Child abuse campaigner
Born: May 25, 1944;
Died: April 30, 2017
AS a child, Frank Docherty, who has died aged 72, was mentally and physically abused by catholic nuns at an orphanage in Lanark, the abuse often bordering on the sexual. The trauma of regular beatings affected him for the rest of his life, including problems with alcohol, but he eventually overcame his demons by campaigning on behalf of other abused children at state-run institutions.
He became a hero to abuse survivors around Scotland, particularly those of his own generation who, like him, may not live to receive acknowledgement or reparations for what they went through in institutions for which the state was responsible.
Mr Docherty co-founded and became honorary president of the charity INCAS (In Care Abuse Survivors), where he served tirelessly for the last 20 years of his life. For him, it was not first and foremost about money, although compensation schemes have been introduced elsewhere, including in London, Northern Ireland, Canada and Australia. He merely wanted justice and redress for the abused children in the form of recognition of what they had suffered and by naming and shaming the perpetrators.
He died without receiving personal justice but his campaign has forced the Scottish Government to take notice, albeit slowly, and his death brought calls for Deputy First Minister John Swinney to come up with an interim compensation scheme for abuse victims of state institutions.
One problem facing Mr Docherty personally, and abuse victims of his generation, is that current rules and laws cover only people abused from the year 1964, a decade after his own abuse. He was campaigning for that "time-barred" rule to be lifted for the sake of elderly, often sick, victims but found himself up against the European Convention of Human Rights.
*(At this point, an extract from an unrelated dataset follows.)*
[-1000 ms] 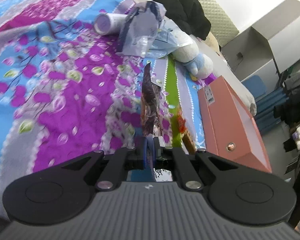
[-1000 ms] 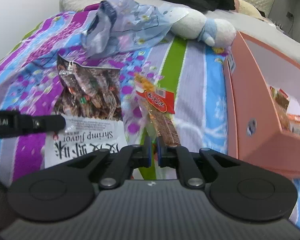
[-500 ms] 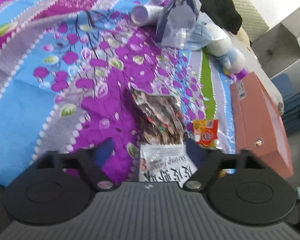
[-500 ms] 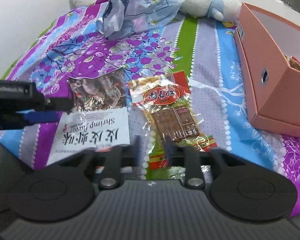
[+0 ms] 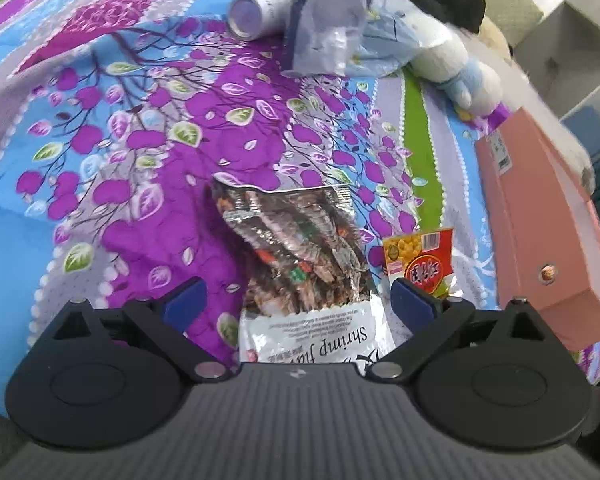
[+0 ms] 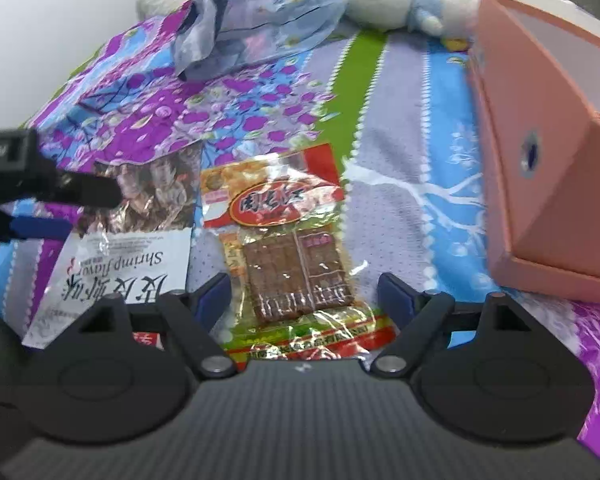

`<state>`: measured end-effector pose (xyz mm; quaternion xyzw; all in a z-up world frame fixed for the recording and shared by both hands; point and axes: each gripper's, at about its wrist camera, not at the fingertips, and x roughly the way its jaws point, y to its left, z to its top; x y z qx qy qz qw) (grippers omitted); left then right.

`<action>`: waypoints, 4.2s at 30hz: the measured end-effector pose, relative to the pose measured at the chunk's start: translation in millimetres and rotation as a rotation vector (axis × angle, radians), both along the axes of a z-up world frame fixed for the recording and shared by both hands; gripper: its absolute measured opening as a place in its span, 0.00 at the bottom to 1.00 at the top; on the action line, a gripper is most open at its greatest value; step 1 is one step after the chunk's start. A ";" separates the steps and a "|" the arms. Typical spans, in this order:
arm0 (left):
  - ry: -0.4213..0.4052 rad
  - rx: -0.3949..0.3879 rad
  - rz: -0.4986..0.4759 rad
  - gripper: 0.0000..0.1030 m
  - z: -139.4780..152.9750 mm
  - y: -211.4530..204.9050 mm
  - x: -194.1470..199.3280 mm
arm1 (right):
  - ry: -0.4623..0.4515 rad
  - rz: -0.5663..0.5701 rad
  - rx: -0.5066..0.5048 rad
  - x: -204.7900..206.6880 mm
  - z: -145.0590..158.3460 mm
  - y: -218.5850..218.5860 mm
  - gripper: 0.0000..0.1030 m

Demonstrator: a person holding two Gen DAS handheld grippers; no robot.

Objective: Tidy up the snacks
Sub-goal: 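Lift the shrimp packet with the left gripper while the right gripper lifts the red-labelled strip pack, then carry both held snacks over the pink box with both grippers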

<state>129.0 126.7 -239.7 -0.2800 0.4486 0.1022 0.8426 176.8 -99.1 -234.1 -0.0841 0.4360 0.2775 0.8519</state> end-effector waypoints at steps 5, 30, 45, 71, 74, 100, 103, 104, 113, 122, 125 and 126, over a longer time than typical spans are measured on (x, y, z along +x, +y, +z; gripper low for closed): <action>0.042 0.051 -0.017 0.97 -3.1 -10.7 18.4 | -0.032 0.038 -0.027 -3.5 -2.4 5.1 0.81; 0.145 0.293 -0.047 0.97 -18.1 -43.9 51.7 | -0.060 -0.123 -0.036 -12.7 4.0 -35.6 0.59; 0.129 0.310 -0.044 0.78 -11.3 -44.0 43.4 | -0.062 -0.142 -0.029 -15.7 4.7 -36.3 0.59; 0.017 0.164 -0.015 0.37 0.1 -18.2 13.8 | -0.080 -0.136 -0.022 -28.1 23.5 -17.5 0.58; 0.011 0.155 -0.011 0.37 -0.6 -16.7 11.4 | -0.073 -0.117 -0.008 -30.9 26.2 -11.9 0.58; -0.130 -0.181 0.116 0.70 -4.5 43.0 -33.2 | -0.045 0.002 -0.074 -45.5 1.8 26.7 0.59; -0.139 -0.248 0.113 0.70 -13.2 49.2 -35.8 | -0.049 0.003 -0.076 -46.0 1.5 27.1 0.59; -0.141 -0.259 0.111 0.70 -15.6 49.1 -35.7 | -0.050 0.004 -0.077 -46.0 1.4 27.1 0.59; -0.173 -0.297 0.037 0.69 -28.0 32.6 -24.5 | -0.047 0.004 -0.070 -45.9 0.4 26.6 0.59; -0.127 0.013 -0.060 0.38 -17.4 -0.9 -17.8 | -0.046 -0.013 -0.062 -46.6 1.3 27.1 0.59; -0.130 0.029 -0.075 0.32 -15.3 -1.8 -18.8 | -0.043 -0.023 -0.053 -46.4 3.3 25.3 0.58; -0.132 0.031 -0.082 0.30 -13.9 -2.9 -20.0 | -0.044 -0.029 -0.054 -46.3 4.6 24.4 0.58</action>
Frank Docherty was born in Glasgow on May 25, 1944, to alcoholic parents and worked as a child with his father as a Steptoe-style rag and bone man on a horse-drawn cart. He was nine when he and his sibling were taken from their parents and sent to Smyllum Park orphanage in Lanark, run by the catholic Sisters of Charity, who carried out regular beatings and humiliation. "60 years on, the feelings are still raw from the merciless beatings," Mr Docherty recalled recently. "I can still see the hatred in the nuns' eyes."
At Smyllum Park, Mr Docherty's best friend was 11-year-old Jim Kane, almost the same age, and the two would go on to be close friends in later life. Mr Kane, of Forth, Lanarkshire, told The Herald: "There were three groups - 'babies' up to the age of five, then 5-8 year-olds and the big boys of 8-14. There was nothing unusual about being laid face down on a table and being laid into by a nun with a big stick. The sister in charge, Mary Magdalene, would smash your knuckles with the stick. Sometimes she would face you, stand on your bare feet and squeeze your cheeks until it was agony.
"After I wet my bed from fear, she made me pull my nightshirt up to the back of my head in front of 40 boys and beat me with a big stick on my back and bare bottom. I went on to join the armed forces but never experienced anything so horrific. She was a cruel, cruel evil woman, the most evil person I have ever met. From age 14, we were moved to another orphanage, in Fife, without our parents being informed. They never knew whether we were still alive, and vice-versa."
Smyllum Park closed down in the 1980s but is still under investigation by the Scottish Child Abuse Inquiry - set up by the Scottish Government - which, still working in slow-motion, has promised to issue a report by 2019. Mr Docherty was due to give testimony to the inquiry on July 4 this year. The fact that the Catholic Church made a huge profit by selling the old orphanage in the 1990s to make way for flats and houses merely added to its victims' anguish.
"In my eyes, Frank was like a healer," Helen Holland, herself a child sexual abuse victim at Nazareth House, Kilmarnock, told The Herald. "When abuse victims called INCAS, he'd explain he'd been abused himself, have a joke with them and make them feel they were not alone. Despite recurring setbacks, he refused to give up." Ms Holland became a passionate anti-abuse campaigner with Mr Docherty at INCAS.
Earlier this year, Deputy First Minister Swinney said Scotland might try to follow the example of Northern Ireland, where a child abuse inquiry has recommended a state-backed compensation scheme with payments of up to £100,000.
It has been reported that an unknown number of children at Smyllum Park died there, most probably as a result of beatings. In a forlorn corner of St Mary's cemetery in Lanark, there are some 100 tiny mounds of earth and indentations - unmarked graves of nameless children who died in the orphanage. Having been robbed of their lives, they were then robbed of their very identity. Mr Docherty had been campaigning for the Catholic Church to fund a proper memorial for the children and to release records that might include their identities.
Mr Docherty said that when children suddenly disappeared from the orphanage, the nuns gave no explanation. No requiem mass was ever held, he said, whereas he was once ordered to kiss the forehead of a dead nun at her own requiem mass, a moment he recalled vividly for the rest of his life. "The nuns were a law unto themselves at Smyllum," he said. "I fear that years ago many of these children were buried without proper records being kept of who they were."
Frank Docherty died at his home in East Kilbride. He is survived by his wife Janet.